Tuesday, November 29, 2011

German bond auction failure could not be 'cured' with sukuk

An Arab News article from Mushtak Parker begins:
"Sovereign Germany might be disappointed that its recent Eurobond offering was not fully subscribed. Perhaps in hindsight, had it instead opted to issue a debut Eurosukuk for the same amount, the story might well have been different.
Sukuk issuers, whether conventional entities such as HSBC Middle East or Goldman Sachs (both of which tapped the sukuk market in 2011, or Islamic banks, agree that market conditions in the sukuk space is more favorable than in the conventional space. And this confidence and appetite for Sukuk is backed by rising demand from big institutional investors in the Middle East and Asia.
Despite a difficult global financial climate and the continuing euro zone sovereign debt crisis, sukuk issuance has shown a remarkable resilience over the last year or so, with origination - both sovereign and corporate - gaining a second wind over the last few months if not weeks. Investors in sukuk in general are proving to be all-weather friends with their healthy appetite for such instruments, rather than their fair weather counterparts in the conventional bond market."

The story of Germany's 2 billion euro auction, where 35% of the issue was not subscribed would not have been  any different if it had been a euro-sukuk.  There is nothing special about Islamic finance or sukuk that make it more likely for investors to buy a sukuk from an issuer than they would a conventional bond because, when the economic structure of the transactions are examined, there is not much difference between sukuk and conventional bonds.  The only caveat to this statement is that some investors are constrained to only invest in Shari'ah-compliant instruments, but those buyers make up a relatively small portion of the total funds available to purchase in the primary markets.

The idea that Islamic finance can run to the rescue where conventional finance 'fails' is just as silly an idea as the idea that was all too common 3 or 4 years ago when people asserted without justification, that Islamic finance was 'immune' to the crisis.  This proved false, and it is equally as false to say that if Germany had gone with a sukuk instead of conventional debt it would have filled the full offering of its bonds.

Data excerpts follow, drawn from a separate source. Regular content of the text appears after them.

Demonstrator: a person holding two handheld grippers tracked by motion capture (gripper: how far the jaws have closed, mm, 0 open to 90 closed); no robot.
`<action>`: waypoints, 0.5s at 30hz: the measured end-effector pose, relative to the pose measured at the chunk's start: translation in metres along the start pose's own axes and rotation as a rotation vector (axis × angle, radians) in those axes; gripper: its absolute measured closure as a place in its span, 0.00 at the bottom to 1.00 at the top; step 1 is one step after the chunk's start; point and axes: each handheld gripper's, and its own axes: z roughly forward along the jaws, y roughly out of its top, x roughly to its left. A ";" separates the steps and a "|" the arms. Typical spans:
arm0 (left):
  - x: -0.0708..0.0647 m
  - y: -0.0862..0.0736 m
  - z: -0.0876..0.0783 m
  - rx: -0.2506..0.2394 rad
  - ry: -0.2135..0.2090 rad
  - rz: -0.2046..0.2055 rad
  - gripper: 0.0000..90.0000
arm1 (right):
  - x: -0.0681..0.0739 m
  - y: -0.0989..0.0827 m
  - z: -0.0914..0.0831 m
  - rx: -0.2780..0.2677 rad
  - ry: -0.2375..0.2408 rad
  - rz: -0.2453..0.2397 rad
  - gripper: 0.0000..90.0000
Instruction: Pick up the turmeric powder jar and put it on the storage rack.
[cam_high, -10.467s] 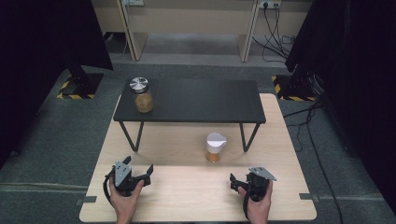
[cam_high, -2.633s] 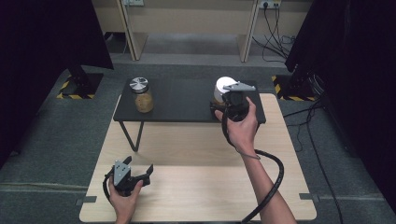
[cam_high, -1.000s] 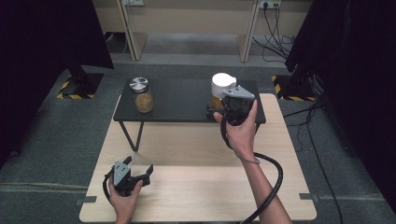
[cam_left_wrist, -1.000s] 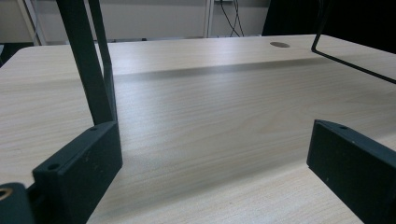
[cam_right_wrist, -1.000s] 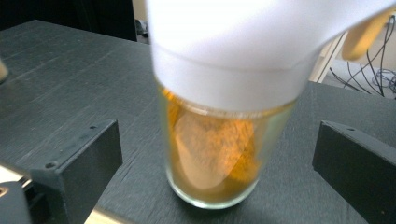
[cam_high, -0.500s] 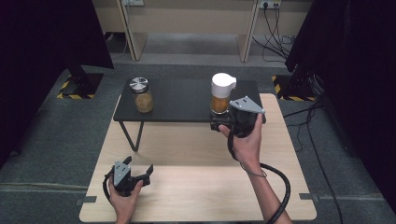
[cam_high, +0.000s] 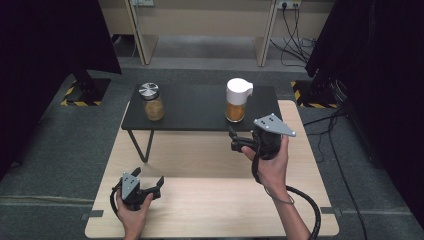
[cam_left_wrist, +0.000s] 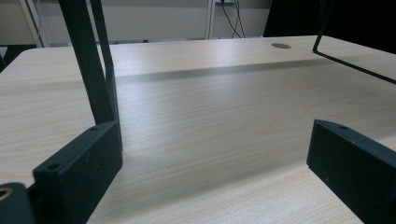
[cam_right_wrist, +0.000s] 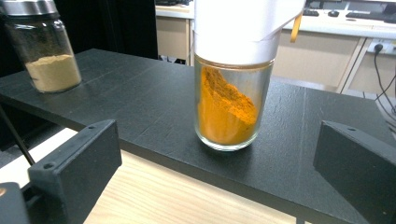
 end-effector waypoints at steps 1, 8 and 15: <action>0.000 0.000 0.000 0.000 0.000 0.000 0.03 | 0.000 -0.001 -0.002 -0.002 0.002 -0.003 0.01; 0.000 0.000 0.000 0.002 0.000 0.000 0.03 | 0.002 -0.009 -0.013 -0.016 0.011 -0.008 0.01; 0.000 0.000 0.000 0.002 0.001 0.004 0.03 | 0.000 -0.022 -0.021 -0.010 0.020 -0.008 0.01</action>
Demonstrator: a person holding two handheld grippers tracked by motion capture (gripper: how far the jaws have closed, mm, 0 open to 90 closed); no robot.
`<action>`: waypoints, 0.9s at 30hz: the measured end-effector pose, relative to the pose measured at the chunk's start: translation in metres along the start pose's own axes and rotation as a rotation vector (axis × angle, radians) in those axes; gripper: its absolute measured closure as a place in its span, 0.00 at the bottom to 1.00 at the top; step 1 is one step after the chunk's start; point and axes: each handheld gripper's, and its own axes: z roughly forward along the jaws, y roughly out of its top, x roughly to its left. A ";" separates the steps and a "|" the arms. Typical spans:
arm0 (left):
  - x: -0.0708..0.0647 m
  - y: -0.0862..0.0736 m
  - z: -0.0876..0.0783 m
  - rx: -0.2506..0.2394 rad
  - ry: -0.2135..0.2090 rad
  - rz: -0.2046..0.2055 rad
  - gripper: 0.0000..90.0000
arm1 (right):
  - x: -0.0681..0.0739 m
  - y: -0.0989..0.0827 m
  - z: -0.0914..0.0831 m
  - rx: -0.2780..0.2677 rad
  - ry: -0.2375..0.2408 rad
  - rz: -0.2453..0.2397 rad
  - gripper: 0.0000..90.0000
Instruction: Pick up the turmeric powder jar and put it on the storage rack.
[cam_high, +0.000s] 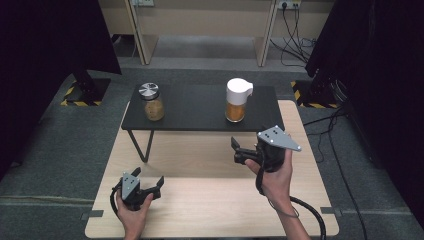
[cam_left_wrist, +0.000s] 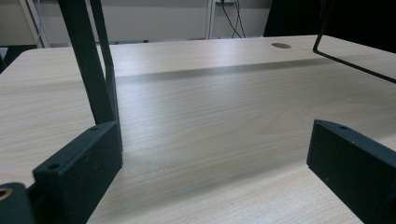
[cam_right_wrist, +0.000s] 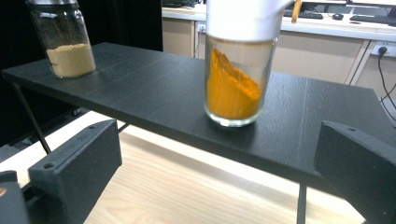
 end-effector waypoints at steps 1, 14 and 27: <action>0.000 0.000 0.000 -0.001 0.000 0.001 0.03 | 0.000 -0.002 -0.001 0.001 0.000 0.002 0.01; 0.000 -0.001 0.000 -0.003 0.001 -0.002 0.03 | -0.006 -0.035 -0.009 0.007 -0.017 0.043 0.01; -0.001 -0.001 -0.001 -0.006 0.004 0.002 0.03 | -0.007 -0.071 -0.008 0.020 -0.035 0.054 0.01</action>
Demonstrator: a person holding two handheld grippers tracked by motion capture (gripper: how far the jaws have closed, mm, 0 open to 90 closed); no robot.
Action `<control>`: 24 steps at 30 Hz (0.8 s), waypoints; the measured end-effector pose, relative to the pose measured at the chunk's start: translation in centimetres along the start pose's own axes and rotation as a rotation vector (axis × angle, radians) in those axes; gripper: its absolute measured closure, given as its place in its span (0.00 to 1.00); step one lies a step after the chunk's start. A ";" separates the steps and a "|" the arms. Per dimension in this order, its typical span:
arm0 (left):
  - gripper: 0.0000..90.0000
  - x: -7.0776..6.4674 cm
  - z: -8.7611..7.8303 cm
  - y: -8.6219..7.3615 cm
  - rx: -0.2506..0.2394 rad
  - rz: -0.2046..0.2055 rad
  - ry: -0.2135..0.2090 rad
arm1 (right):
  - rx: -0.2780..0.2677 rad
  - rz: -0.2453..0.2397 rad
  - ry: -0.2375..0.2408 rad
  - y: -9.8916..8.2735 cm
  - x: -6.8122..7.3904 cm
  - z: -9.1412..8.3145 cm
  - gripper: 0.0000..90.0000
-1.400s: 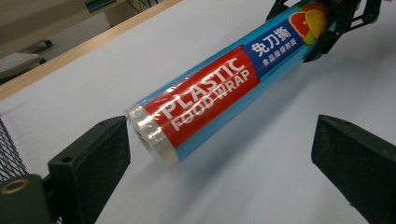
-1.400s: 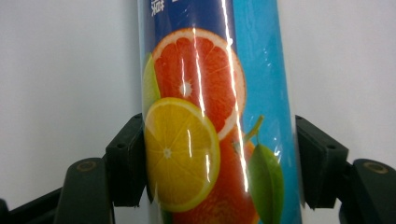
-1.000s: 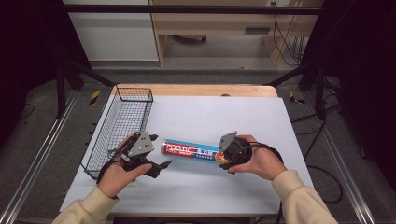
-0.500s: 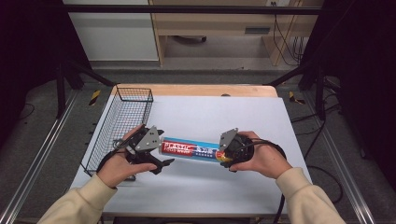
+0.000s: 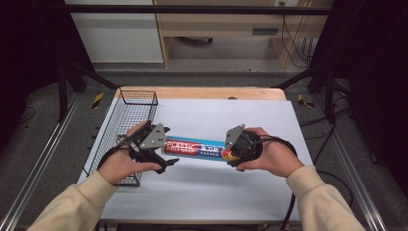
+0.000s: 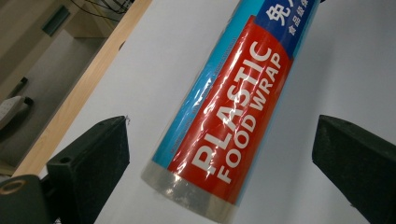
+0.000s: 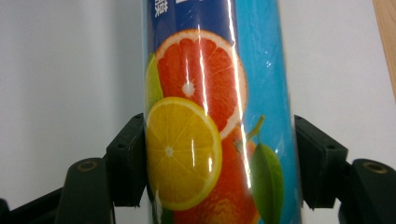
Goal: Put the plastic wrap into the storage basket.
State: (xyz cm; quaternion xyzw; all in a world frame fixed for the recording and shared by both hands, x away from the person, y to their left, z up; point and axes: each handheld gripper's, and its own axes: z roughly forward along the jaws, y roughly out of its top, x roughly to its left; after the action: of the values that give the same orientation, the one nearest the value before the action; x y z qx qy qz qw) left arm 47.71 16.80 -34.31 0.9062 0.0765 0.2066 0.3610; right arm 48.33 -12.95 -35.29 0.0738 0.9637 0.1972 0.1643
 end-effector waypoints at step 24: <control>0.24 -0.5 3.1 2.1 0.158 0.187 -0.135 | -0.007 -0.050 0.063 2.6 0.1 -0.6 0.35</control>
State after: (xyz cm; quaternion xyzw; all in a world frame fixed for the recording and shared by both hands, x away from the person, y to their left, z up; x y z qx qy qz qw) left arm 48.56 13.22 -35.02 0.9469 -0.0167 0.1710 0.2719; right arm 48.22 -10.74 -33.78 0.0428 0.9693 0.1984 0.1390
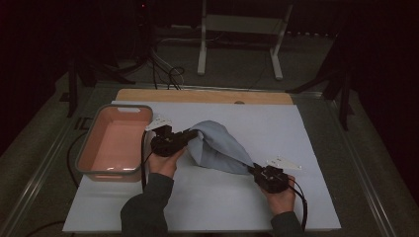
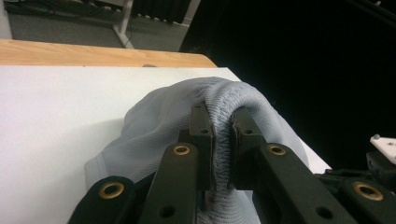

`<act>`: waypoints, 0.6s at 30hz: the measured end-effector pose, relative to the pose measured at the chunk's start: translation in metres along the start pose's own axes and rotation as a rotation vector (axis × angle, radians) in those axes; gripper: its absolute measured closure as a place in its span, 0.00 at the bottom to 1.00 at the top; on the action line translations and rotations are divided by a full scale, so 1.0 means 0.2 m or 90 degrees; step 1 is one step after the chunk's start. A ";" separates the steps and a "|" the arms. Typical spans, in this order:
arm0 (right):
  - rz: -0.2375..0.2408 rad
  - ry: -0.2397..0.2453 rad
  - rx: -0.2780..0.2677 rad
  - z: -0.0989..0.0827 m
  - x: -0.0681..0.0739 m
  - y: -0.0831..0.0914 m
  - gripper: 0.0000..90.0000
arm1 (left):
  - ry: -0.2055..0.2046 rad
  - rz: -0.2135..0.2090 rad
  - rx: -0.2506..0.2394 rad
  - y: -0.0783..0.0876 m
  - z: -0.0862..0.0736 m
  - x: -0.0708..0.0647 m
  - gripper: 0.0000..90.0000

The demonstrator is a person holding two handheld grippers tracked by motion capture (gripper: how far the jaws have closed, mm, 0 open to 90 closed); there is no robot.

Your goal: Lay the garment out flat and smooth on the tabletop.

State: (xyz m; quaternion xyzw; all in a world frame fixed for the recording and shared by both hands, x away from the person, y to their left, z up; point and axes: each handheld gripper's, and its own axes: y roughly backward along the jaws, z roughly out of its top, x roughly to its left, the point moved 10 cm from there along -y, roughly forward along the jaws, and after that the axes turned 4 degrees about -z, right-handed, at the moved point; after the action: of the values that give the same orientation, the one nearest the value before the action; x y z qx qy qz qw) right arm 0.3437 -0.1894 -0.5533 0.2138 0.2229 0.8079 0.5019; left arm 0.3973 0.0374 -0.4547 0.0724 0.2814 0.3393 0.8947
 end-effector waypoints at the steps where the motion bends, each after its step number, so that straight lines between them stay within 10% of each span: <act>1: -0.001 0.000 -0.004 0.01 0.00 0.01 0.97 | -0.001 -0.001 0.004 0.01 -0.01 0.00 0.92; 18: -0.037 -0.007 -0.102 0.23 -0.15 0.22 0.98 | -0.019 -0.002 0.037 0.00 -0.07 0.02 0.92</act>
State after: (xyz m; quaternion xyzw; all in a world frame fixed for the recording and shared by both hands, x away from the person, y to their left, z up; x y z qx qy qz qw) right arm 0.3505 -0.2264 -0.4954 0.1712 0.1610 0.8068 0.5421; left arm 0.3912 0.0390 -0.4673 0.1032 0.2777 0.3281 0.8970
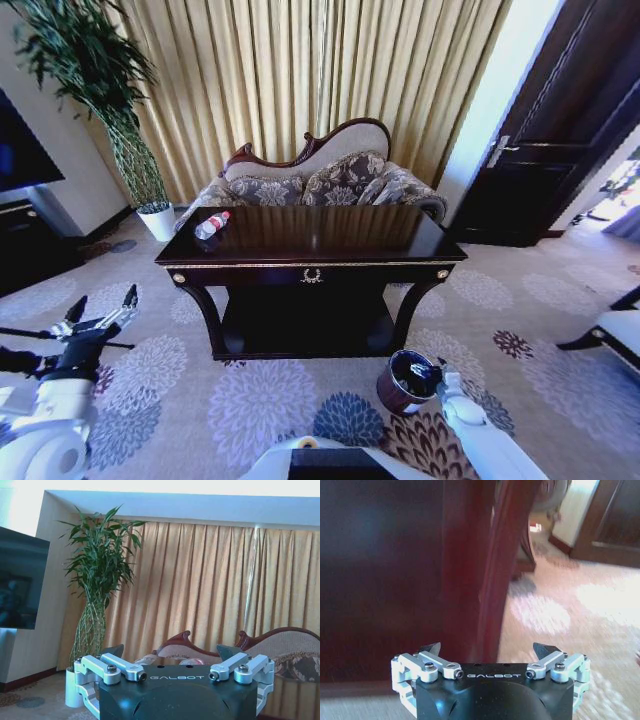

Right now, Islamic finance does not offer a different product, it just is in a different form.  Sukuk are economically identical in most cases to conventional bonds, in order to re-structure the bond into a trade-based form.  This is not a value judgment on sukuk; they are in demand and are giving some companies new capital markets they can tap, but they do not change the underlying economics of the transaction.  In Germany's case, the bond issue failure was not a question of demand for German debt--if it were, the yields on bunds would have spiked (they haven't).  It was likely an isolated incident reflecting general debt market stress within the Eurozone.

Bringing a sukuk instead of a bond does not change the underlying situation in Europe and, if anything, would probably lead to lower demand for the bonds because of the difficulty of educating investors on how sukuk work.  Regardless of the issuer, however, it is unlikely that an issuer of any kind could bring a 10-year, 2 billion euro ($2.7 billion) sukuk to market.

The resilience of the sukuk markets during the eurozone crisis has more to do with the relative absence of direct exposure to Europe, where there are very few issuers, and is a reflection of the continued strengths of the GCC and other emerging and frontier markets where the economies are still (for the moment) strong.  In addition, a high oil price keeps the liquidity flowing in these regions giving investors the capital needed to invest in sukuk.  If the oil price slips because of the euro crisis and developed markets' economies (and/or China) slip, it is highly unlikely that the sukuk train will keep on rolling.

We have seen the connections in the global financial markets and how financial market disturbances in markets disconnected from Islamic finance can spill over into Islamic finance through slower economic growth.  This was the story in 2007/08 when the subprime mortgage crisis in the US led to financial markets freezing up and a widespread economic downturn leading to a near-collapse in the sukuk markets.  It is a waste of time to try and promote the idea that Islamic finance is somehow a panacea to all the financial market ills.